*TASK GOAL*
Keeping every character intact, repeat the whole listing.

/---

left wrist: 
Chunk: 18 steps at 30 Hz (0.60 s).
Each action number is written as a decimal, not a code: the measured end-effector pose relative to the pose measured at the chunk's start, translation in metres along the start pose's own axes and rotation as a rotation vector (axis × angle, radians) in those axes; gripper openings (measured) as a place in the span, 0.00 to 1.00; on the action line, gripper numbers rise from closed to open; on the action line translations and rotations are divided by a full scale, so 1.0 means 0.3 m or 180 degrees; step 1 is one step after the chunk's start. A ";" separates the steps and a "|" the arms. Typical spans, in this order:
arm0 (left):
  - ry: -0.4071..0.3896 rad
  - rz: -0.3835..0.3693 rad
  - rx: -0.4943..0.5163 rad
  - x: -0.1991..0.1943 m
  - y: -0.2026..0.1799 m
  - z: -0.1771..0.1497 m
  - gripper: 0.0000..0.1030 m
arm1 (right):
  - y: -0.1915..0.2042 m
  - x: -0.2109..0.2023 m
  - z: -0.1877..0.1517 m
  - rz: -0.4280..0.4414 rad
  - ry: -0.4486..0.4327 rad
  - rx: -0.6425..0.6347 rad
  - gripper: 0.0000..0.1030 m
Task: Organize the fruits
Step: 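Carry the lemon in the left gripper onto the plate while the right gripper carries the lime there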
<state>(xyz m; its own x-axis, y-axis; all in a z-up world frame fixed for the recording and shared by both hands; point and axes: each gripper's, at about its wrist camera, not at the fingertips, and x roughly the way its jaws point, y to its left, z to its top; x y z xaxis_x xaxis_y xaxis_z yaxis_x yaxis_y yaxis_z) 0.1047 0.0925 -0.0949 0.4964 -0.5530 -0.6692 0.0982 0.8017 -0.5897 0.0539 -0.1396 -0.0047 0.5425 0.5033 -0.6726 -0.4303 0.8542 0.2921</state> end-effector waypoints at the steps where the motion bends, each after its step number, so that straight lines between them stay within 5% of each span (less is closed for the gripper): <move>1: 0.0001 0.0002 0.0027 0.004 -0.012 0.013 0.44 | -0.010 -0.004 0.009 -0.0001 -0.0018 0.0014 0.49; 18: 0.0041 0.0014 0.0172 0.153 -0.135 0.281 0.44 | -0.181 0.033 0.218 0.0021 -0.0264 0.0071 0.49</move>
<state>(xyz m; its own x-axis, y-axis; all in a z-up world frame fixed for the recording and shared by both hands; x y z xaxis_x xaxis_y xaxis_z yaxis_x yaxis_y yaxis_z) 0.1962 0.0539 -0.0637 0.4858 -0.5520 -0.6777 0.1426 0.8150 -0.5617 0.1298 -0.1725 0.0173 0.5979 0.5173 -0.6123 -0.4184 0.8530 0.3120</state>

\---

*OUTPUT FOR THIS EXERCISE*
left wrist: 
Chunk: 18 steps at 30 Hz (0.60 s).
Each action number is written as a decimal, not a code: the measured end-effector pose relative to the pose measured at the chunk's start, translation in metres along the start pose's own axes and rotation as a rotation vector (axis × angle, radians) in those axes; gripper openings (measured) as a place in the span, 0.00 to 1.00; on the action line, gripper numbers rise from closed to open; on the action line translations and rotations are divided by a full scale, so 1.0 means 0.3 m or 180 degrees; step 1 is one step after the chunk's start. A ";" separates the steps and a "|" the arms. Typical spans, in this order:
arm0 (left):
  - ry: -0.4071..0.3896 rad
  - rz: -0.3835..0.3693 rad
  - rx: -0.4943..0.5163 rad
  - x: -0.1991..0.1943 m
  - y: -0.2026..0.1799 m
  - z: -0.1771..0.1497 m
  - gripper: 0.0000..0.1030 m
arm1 (right):
  - y: -0.1915..0.2042 m
  - x: -0.2109..0.2023 m
  - z: -0.1877..0.1517 m
  - rz: -0.4280..0.4414 rad
  - ry: -0.4486..0.4327 rad
  - rx: -0.6425..0.6347 rad
  - gripper: 0.0000..0.1030 m
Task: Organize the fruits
Step: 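Carry the lemon in the left gripper onto the plate while the right gripper carries the lime there
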<state>(xyz m; its own x-axis, y-axis; all in a z-up world frame fixed for the recording and shared by both hands; point and axes: each gripper's, at about its wrist camera, not at the fingertips, and x roughly the way its jaws point, y to its left, z to its top; x y z xaxis_x xaxis_y xaxis_z yaxis_x yaxis_y yaxis_z) 0.1047 0.0925 -0.0949 0.4964 -0.5530 -0.6692 0.0982 0.8017 -0.5897 0.0539 -0.1396 -0.0047 0.5425 0.5033 -0.6726 -0.4303 0.8542 0.2921</state> end-effector waypoints at the steps where the motion bends, each after its step number, so that straight lines between them stay within 5% of each span (less is closed for the gripper): <move>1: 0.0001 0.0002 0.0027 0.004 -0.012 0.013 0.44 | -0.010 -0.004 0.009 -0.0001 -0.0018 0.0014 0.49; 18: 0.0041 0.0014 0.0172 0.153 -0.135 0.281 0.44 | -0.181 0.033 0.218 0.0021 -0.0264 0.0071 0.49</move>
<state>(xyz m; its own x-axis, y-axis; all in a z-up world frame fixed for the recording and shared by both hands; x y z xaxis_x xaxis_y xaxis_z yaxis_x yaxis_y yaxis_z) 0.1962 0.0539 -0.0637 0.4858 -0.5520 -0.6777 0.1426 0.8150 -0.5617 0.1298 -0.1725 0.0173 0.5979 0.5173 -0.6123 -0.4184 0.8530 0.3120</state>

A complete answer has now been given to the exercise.